Your assignment → Whenever the word "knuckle" turns up in a line below, that line should be copied.
_ _ _ _ _ _ _
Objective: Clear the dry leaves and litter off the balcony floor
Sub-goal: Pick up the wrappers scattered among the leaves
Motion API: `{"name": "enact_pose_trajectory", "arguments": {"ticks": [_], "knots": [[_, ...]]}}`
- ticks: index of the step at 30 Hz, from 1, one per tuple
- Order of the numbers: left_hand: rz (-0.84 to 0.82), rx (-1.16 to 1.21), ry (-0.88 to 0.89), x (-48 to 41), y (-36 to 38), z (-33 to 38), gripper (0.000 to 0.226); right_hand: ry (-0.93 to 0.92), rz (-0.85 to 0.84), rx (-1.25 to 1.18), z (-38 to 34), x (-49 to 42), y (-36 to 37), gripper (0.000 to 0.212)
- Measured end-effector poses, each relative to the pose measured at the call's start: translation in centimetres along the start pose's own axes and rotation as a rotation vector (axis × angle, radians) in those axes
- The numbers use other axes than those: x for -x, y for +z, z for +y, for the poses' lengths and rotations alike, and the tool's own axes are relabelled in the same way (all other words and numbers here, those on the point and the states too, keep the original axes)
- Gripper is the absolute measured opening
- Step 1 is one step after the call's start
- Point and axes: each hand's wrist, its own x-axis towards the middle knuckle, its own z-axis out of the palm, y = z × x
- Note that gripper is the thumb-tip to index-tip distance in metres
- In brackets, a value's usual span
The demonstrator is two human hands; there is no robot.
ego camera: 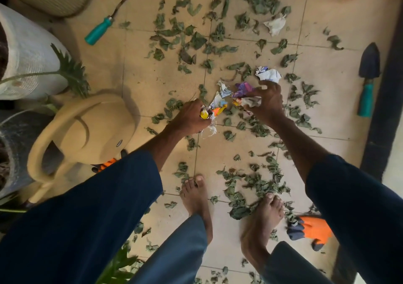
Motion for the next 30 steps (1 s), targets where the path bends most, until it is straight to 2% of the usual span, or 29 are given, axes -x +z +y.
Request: {"name": "enact_pose_trajectory", "arguments": {"ticks": [2, 4, 6, 9, 12, 16, 18, 20, 22, 26, 30], "knots": [[-0.007, -0.012, -0.020, -0.9, 0.2, 0.6, 0.058, 0.018, -0.133, 0.095, 0.1, -1.1, 0.6, 0.047], [-0.023, -0.022, -0.055, -1.9, 0.6, 1.0, 0.089, -0.004, -0.180, 0.110, 0.1, -1.7, 1.1, 0.050], [-0.052, -0.022, -0.085, -2.5, 1.1, 1.5, 0.112, -0.049, -0.118, 0.057, 0.4, -1.3, 1.7, 0.049], [-0.098, -0.079, -0.082, -3.2, 1.7, 2.7, 0.122, -0.063, 0.031, -0.071, 0.3, 0.2, 1.8, 0.043], [-0.144, -0.075, -0.126, -3.9, 2.4, 3.9, 0.117, -0.075, 0.160, -0.167, 0.0, 3.3, 1.2, 0.039], [-0.115, -0.118, -0.131, -5.0, 3.9, 4.3, 0.085, 0.020, 0.255, -0.359, 1.3, 6.8, 0.3, 0.041], [-0.101, -0.121, -0.151, -4.8, 4.6, 4.4, 0.089, 0.086, 0.288, -0.423, 2.1, 7.7, 0.3, 0.048], [-0.072, -0.130, -0.165, -4.7, 5.1, 4.4, 0.086, 0.180, 0.258, -0.528, 2.6, 7.9, 0.4, 0.062], [-0.063, -0.156, -0.151, -4.5, 5.3, 4.3, 0.074, 0.233, 0.190, -0.572, 2.8, 7.4, 0.1, 0.068], [-0.047, -0.148, -0.138, -4.0, 5.1, 4.0, 0.059, 0.158, 0.135, -0.448, 2.6, 5.5, -0.3, 0.039], [-0.013, -0.070, -0.122, -3.4, 4.4, 3.3, 0.039, 0.258, 0.100, -0.660, 1.4, 4.0, -1.0, 0.030]]}}
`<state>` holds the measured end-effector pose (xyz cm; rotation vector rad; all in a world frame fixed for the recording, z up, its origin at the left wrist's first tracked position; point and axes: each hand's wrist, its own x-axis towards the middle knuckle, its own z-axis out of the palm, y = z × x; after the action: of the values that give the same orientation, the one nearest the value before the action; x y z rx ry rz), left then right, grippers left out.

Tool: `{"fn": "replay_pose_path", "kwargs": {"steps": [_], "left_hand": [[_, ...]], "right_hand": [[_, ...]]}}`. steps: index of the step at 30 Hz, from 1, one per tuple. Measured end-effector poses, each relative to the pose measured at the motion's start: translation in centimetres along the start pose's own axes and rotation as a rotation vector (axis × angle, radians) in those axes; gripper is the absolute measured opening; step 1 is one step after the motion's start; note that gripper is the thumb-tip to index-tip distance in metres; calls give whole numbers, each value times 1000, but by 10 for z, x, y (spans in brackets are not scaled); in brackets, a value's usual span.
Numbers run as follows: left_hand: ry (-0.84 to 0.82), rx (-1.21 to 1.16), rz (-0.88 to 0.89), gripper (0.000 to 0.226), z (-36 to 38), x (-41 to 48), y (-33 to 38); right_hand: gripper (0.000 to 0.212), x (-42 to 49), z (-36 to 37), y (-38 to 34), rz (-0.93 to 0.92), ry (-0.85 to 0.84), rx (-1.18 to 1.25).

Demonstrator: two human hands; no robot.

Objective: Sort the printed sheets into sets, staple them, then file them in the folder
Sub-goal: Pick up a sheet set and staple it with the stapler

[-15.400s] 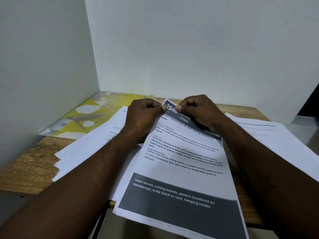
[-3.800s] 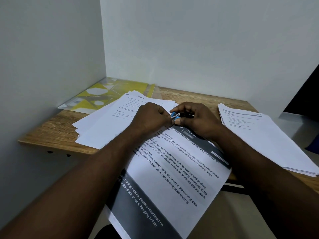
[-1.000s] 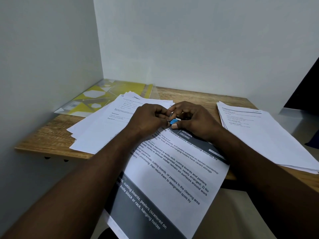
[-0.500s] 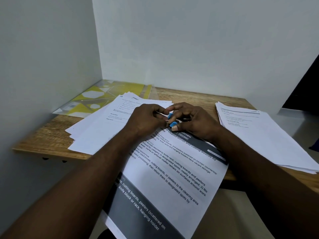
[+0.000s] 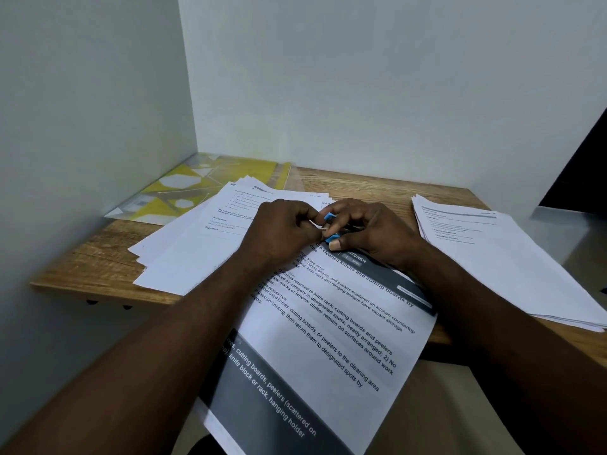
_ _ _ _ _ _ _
Answer box →
- Point and axes: each hand's wrist, its own x-axis towards the middle knuckle, its own z-axis out of the palm, y = z × x
`<state>` holds the measured end-effector pose (xyz cm; rotation vector rad; all in a world frame fixed for the recording, z up, its origin at the left wrist's first tracked position; point and axes: each hand's wrist, its own x-axis towards the middle knuckle, its own z-axis out of the palm, y = z × x; after the action: of the values that give the same orientation, the one nearest the value before the action; x y z rx ry rz), left then right, grippers left out.

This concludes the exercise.